When you’re really invested in your dogs and your dog sport(s), it can make you feel all kinds of big, profound, wonderful, terrible, things.
For me, there are few things that cause me to doubt myself and my skill more than when I feel I’ve let my dogs down.
Since COVID I’ve been much more of a homebody than before (although I’ve really always been a homebody), and so I go to agility trials far less than before. Instead of doing 2-3 days 3 out of 4 weekends a month (or more), I go to 1 or 2 days, once or twice a month.
This has positives: it’s better for my bank account; I get to spend time at home (which I love), with my husband (whom I love); I get to spend more time with my dogs outside of our sport.
But it also has negatives: my dogs get far less trial mileage than before; I get far less trial mileage than before (this has a highly detrimental effect on our mojo); we fall behind with the titles etc.
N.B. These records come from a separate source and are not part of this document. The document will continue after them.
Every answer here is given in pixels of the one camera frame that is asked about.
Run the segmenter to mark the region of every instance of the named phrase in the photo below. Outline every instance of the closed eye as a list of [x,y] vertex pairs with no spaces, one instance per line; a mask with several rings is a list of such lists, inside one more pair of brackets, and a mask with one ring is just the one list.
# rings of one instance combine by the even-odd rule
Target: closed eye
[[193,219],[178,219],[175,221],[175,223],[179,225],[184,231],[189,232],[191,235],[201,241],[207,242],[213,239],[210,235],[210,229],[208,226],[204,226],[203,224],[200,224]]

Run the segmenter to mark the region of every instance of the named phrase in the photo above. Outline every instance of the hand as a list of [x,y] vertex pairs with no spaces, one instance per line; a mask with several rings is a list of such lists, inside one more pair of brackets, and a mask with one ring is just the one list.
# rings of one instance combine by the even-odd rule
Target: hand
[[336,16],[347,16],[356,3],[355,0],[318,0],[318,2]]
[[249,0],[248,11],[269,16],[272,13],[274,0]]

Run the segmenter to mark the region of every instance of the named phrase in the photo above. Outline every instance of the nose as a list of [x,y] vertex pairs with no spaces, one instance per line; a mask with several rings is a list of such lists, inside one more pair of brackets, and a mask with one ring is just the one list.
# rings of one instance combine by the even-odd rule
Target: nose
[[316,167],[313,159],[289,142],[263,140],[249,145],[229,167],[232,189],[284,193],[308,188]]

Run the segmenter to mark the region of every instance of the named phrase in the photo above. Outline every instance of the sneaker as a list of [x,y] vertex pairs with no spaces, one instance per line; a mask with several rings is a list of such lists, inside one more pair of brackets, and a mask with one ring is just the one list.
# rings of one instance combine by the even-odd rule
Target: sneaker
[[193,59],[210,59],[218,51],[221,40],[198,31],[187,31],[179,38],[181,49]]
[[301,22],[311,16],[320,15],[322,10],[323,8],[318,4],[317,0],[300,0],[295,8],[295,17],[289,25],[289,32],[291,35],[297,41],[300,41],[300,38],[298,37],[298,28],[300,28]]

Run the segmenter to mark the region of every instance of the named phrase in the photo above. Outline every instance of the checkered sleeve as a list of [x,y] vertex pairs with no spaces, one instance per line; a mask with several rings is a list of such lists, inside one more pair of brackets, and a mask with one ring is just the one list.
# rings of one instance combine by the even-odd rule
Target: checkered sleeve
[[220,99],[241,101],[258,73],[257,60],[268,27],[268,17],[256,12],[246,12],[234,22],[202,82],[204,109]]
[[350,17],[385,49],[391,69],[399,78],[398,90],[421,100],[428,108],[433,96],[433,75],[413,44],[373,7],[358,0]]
Agility is just dogs jumping over plastic, yes. But it’s also an amazing bonding experience with your dog. When the mojo is working, you truly do become one mind.
Anyway, all that is a big preamble to me trying to work through how I’m feeling about Evie right now.
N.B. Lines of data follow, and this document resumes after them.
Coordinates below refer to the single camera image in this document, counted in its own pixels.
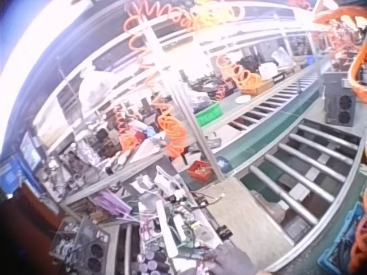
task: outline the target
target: hand
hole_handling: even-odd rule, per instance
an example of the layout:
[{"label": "hand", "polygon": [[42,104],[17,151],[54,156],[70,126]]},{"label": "hand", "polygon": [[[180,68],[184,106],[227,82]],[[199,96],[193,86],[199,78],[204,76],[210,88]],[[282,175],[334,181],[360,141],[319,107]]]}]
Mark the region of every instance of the hand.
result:
[{"label": "hand", "polygon": [[255,266],[246,253],[235,246],[219,245],[207,255],[205,266],[214,275],[255,275]]}]

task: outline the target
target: electronic device
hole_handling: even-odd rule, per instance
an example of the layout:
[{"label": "electronic device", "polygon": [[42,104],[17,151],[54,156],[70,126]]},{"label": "electronic device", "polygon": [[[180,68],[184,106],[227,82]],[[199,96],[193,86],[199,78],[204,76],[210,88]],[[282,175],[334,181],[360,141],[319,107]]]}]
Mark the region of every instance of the electronic device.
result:
[{"label": "electronic device", "polygon": [[346,72],[327,72],[325,83],[325,122],[353,126],[356,96],[350,88]]},{"label": "electronic device", "polygon": [[66,217],[53,240],[50,255],[64,262],[68,274],[104,275],[110,235],[84,217],[80,225]]},{"label": "electronic device", "polygon": [[41,162],[41,156],[36,149],[36,145],[32,136],[29,132],[24,134],[20,150],[23,154],[23,157],[30,167],[32,171],[37,167],[37,165]]},{"label": "electronic device", "polygon": [[110,235],[84,218],[73,247],[77,270],[85,275],[105,274],[109,243]]}]

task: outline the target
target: shelving rack
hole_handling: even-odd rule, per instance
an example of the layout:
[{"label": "shelving rack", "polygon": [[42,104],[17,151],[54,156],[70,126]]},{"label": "shelving rack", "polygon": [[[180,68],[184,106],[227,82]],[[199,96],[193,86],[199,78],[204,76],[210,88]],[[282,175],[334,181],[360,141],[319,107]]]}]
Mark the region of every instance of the shelving rack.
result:
[{"label": "shelving rack", "polygon": [[[315,47],[313,45],[312,40],[310,40],[310,32],[315,31],[312,26],[304,24],[302,20],[300,20],[300,14],[304,14],[304,11],[300,11],[296,8],[290,8],[283,5],[276,5],[272,3],[262,3],[262,2],[229,2],[227,5],[243,5],[245,7],[274,7],[279,9],[288,9],[292,10],[295,13],[295,18],[291,17],[277,17],[270,14],[267,18],[264,19],[256,19],[256,18],[248,18],[240,22],[233,22],[227,24],[225,27],[231,30],[235,30],[232,35],[227,37],[218,37],[209,41],[198,41],[197,37],[194,37],[193,33],[187,33],[184,30],[180,30],[174,33],[170,33],[166,36],[155,38],[153,45],[159,45],[159,49],[156,47],[152,47],[151,53],[154,54],[158,50],[161,52],[163,47],[170,46],[172,44],[180,44],[184,43],[187,40],[198,42],[202,51],[206,54],[208,59],[215,57],[219,54],[227,53],[233,50],[237,50],[246,46],[256,45],[261,42],[267,42],[277,39],[283,39],[285,41],[286,47],[289,48],[289,44],[287,43],[287,37],[289,36],[307,36],[309,42],[311,44],[311,48],[313,50],[313,55],[315,58],[315,64],[310,65],[300,72],[294,74],[293,76],[285,79],[284,81],[276,84],[269,91],[266,91],[263,94],[260,94],[254,97],[248,104],[246,105],[238,105],[235,103],[234,99],[239,95],[236,92],[233,96],[229,96],[223,101],[220,102],[220,106],[223,110],[223,115],[216,119],[215,121],[209,123],[204,126],[202,129],[198,129],[194,122],[194,117],[192,114],[189,114],[187,103],[184,100],[179,99],[183,97],[182,87],[178,83],[171,83],[170,91],[175,102],[182,102],[181,112],[184,114],[184,119],[181,121],[186,127],[188,131],[187,145],[190,145],[194,142],[199,142],[201,145],[204,145],[204,151],[206,156],[209,155],[210,164],[215,167],[217,163],[215,161],[215,156],[225,156],[227,159],[231,161],[233,164],[233,171],[224,175],[223,173],[217,172],[217,178],[224,179],[229,176],[234,176],[237,179],[242,178],[245,174],[249,173],[249,171],[253,172],[267,187],[273,189],[280,197],[284,200],[285,207],[290,207],[295,209],[296,212],[303,217],[309,224],[312,225],[313,229],[307,235],[304,240],[298,243],[292,251],[295,251],[295,255],[297,252],[301,251],[304,246],[307,245],[315,236],[317,236],[325,223],[329,220],[330,216],[336,211],[335,208],[338,207],[340,200],[345,195],[345,192],[348,190],[351,181],[353,179],[354,174],[356,173],[356,163],[358,156],[361,154],[361,143],[365,136],[360,137],[361,143],[354,144],[354,150],[356,151],[355,158],[344,158],[339,154],[334,154],[332,149],[329,147],[320,147],[317,144],[314,144],[312,140],[305,139],[304,137],[298,135],[294,132],[294,129],[302,129],[306,131],[304,125],[304,114],[307,109],[313,104],[313,102],[319,96],[318,91],[321,90],[321,73],[325,71],[325,67],[329,65],[328,58],[319,58],[315,51]],[[142,28],[149,28],[152,30],[155,26],[160,23],[166,21],[164,17],[154,18],[145,23],[144,26],[139,25],[135,27],[132,31],[137,32],[138,30],[142,30]],[[109,43],[105,44],[96,52],[92,53],[84,62],[82,62],[77,68],[75,68],[69,75],[67,75],[66,79],[68,82],[72,82],[75,78],[78,77],[80,71],[85,67],[86,64],[89,64],[93,61],[98,60],[102,55],[106,54],[112,48],[120,45],[121,43],[126,43],[130,38],[130,34],[123,33],[118,37],[111,40]],[[108,70],[110,72],[114,72],[119,74],[123,71],[127,66],[135,63],[138,59],[136,53],[130,53],[124,56],[123,58],[114,62]],[[120,98],[123,96],[131,95],[133,91],[130,90],[130,87],[141,83],[148,76],[152,76],[154,74],[159,74],[159,77],[165,78],[164,70],[159,66],[154,68],[146,69],[140,73],[134,73],[131,79],[127,80],[122,85],[113,89],[108,97],[101,102],[97,107],[90,110],[87,113],[87,116],[98,114],[99,116],[107,113],[111,110],[115,105],[121,102]],[[62,81],[60,85],[54,90],[50,98],[47,99],[44,106],[39,111],[35,121],[39,120],[39,118],[44,115],[45,110],[52,102],[57,98],[57,95],[67,86],[67,81]],[[77,93],[75,95],[74,101],[71,100],[68,102],[68,108],[74,108],[76,106]],[[110,106],[106,109],[101,109],[101,107],[107,102],[111,102]],[[269,142],[267,145],[259,147],[255,149],[250,154],[242,153],[241,150],[243,148],[246,149],[246,146],[250,146],[248,140],[251,141],[253,139],[253,135],[255,133],[261,133],[266,125],[269,125],[273,121],[277,121],[279,116],[293,116],[290,125],[286,127],[283,133],[275,136],[273,141]],[[48,149],[48,154],[52,153],[69,135],[73,133],[73,130],[77,127],[81,126],[83,122],[80,120],[74,121],[70,127],[58,138],[58,140]],[[225,144],[223,144],[220,148],[216,148],[215,150],[211,150],[203,137],[212,132],[215,132],[219,128],[230,125],[231,127],[237,128],[240,133],[233,139],[229,140]],[[350,171],[347,176],[341,176],[336,174],[335,171],[330,171],[330,169],[325,168],[322,164],[316,164],[313,161],[305,158],[298,152],[294,152],[290,150],[287,145],[284,143],[285,140],[296,140],[300,143],[303,143],[313,149],[319,150],[321,153],[337,159],[342,159],[344,163],[349,165]],[[287,164],[284,164],[279,159],[273,156],[273,153],[277,149],[281,149],[283,151],[288,151],[290,154],[295,155],[298,158],[301,158],[305,161],[308,161],[311,165],[314,165],[317,169],[332,175],[333,178],[336,178],[338,181],[342,182],[342,188],[337,195],[332,195],[329,192],[317,187],[315,183],[309,178],[305,178],[297,174],[292,168],[289,168]],[[149,165],[153,164],[157,160],[160,160],[164,156],[165,152],[159,151],[157,154],[150,156],[149,158],[145,158],[137,163],[128,162],[125,164],[125,167],[116,172],[113,176],[102,175],[101,179],[90,186],[85,186],[80,191],[74,192],[67,196],[62,202],[61,206],[67,211],[69,214],[72,214],[77,217],[77,214],[74,213],[70,209],[70,205],[86,198],[108,186],[118,181],[125,181],[128,178],[134,176],[139,171],[142,171]],[[272,162],[274,165],[278,166],[284,172],[289,175],[297,178],[299,184],[301,186],[306,186],[309,189],[309,192],[316,193],[328,203],[331,203],[327,213],[325,214],[325,218],[318,219],[314,217],[307,209],[304,207],[300,207],[300,204],[292,198],[292,194],[285,192],[276,186],[276,183],[267,176],[258,166],[263,161]],[[280,263],[277,262],[273,266],[269,267],[269,270],[276,270],[277,266]]]}]

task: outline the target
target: capacitor
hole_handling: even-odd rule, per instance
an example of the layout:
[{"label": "capacitor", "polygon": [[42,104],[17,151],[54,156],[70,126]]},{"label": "capacitor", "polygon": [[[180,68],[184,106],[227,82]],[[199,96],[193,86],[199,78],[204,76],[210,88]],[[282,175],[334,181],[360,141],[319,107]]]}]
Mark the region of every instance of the capacitor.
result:
[{"label": "capacitor", "polygon": [[163,252],[160,252],[160,251],[154,252],[154,251],[148,250],[145,253],[145,257],[148,261],[156,260],[158,262],[165,262],[167,260],[167,256]]},{"label": "capacitor", "polygon": [[146,257],[144,254],[138,254],[138,256],[136,257],[136,260],[138,263],[143,264],[146,262]]},{"label": "capacitor", "polygon": [[139,264],[139,271],[141,273],[147,273],[148,272],[148,265],[147,264]]},{"label": "capacitor", "polygon": [[79,189],[79,186],[76,184],[73,178],[68,179],[67,181],[68,186],[73,190],[76,191]]},{"label": "capacitor", "polygon": [[157,262],[157,261],[152,260],[148,262],[148,269],[151,271],[157,270],[157,271],[167,272],[168,270],[170,270],[170,266],[164,264],[163,262]]},{"label": "capacitor", "polygon": [[153,219],[153,225],[154,225],[154,231],[157,233],[160,233],[161,230],[161,224],[159,223],[159,219]]},{"label": "capacitor", "polygon": [[150,273],[150,275],[169,275],[168,273],[166,272],[159,272],[157,270],[154,270]]}]

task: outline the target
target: blue bin
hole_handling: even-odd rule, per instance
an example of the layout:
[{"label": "blue bin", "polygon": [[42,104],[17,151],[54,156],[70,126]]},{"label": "blue bin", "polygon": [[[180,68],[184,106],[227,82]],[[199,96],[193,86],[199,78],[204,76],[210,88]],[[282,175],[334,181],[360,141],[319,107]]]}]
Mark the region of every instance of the blue bin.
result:
[{"label": "blue bin", "polygon": [[333,258],[337,254],[339,243],[341,241],[348,241],[350,247],[352,246],[356,227],[363,215],[364,212],[362,203],[356,202],[353,209],[350,210],[345,217],[344,225],[335,238],[334,244],[330,248],[326,249],[325,252],[322,253],[322,255],[318,258],[317,264],[327,271],[328,274],[343,275],[343,272],[333,264]]},{"label": "blue bin", "polygon": [[315,63],[315,59],[314,59],[314,56],[306,56],[306,63],[307,65],[311,65],[313,63]]}]
Evie is an amazing dog. She’s so fast and quick, in training when I can feel the beginnings of our mojo, it’s like running with a hummingbird or a rabbit, she’s so immediately responsive, it’s like driving a sports car. And, for a dog who can be a bit of a weirdo about some things, she’s really very confident out there (three different people remarked to me about how confident she is).
But she’s a very sensitive dog, and she’s really experiencing the throes of adolescence right now. She has a LOT of feelings about things. And while I absolutely love a dog who stresses up, because those are usually the dogs who end up being the most fun to run with, right now Evie can’t cope well with pressure. She’s run in a handful of trials, and initially she was what I expect out of a novice dog. But the trend over the last few trial days has not been what I want to see, and the way I’ve been handling her is not what I want to see. I am so thankful to have dog friends who are wise, and willing to tell me what they’re seeing and what they think.
Evie is zooming, and visiting, and tuning me out, and I’ve been dropping connection, which is a big part of WHY she’s doing that. I took the opportunity yesterday (after a really ungood trial day) to run her in a match (you have 90 seconds to do what you like on a course, you can bring a toy or contained food). And while I got some really good attention from her in our second run, I came home feeling quite defeated, and disappointed in myself.
So, I pulled her from all ucoming trials, other than the games classes, where I can run For Exhibition Only.
I’m going to do some Control Unleashed pattern games. I’m going to work on relationship. I really think she has the potential to be an amazing agility dog, but she needs more foundation work, and I need to step back, go back, and work this through.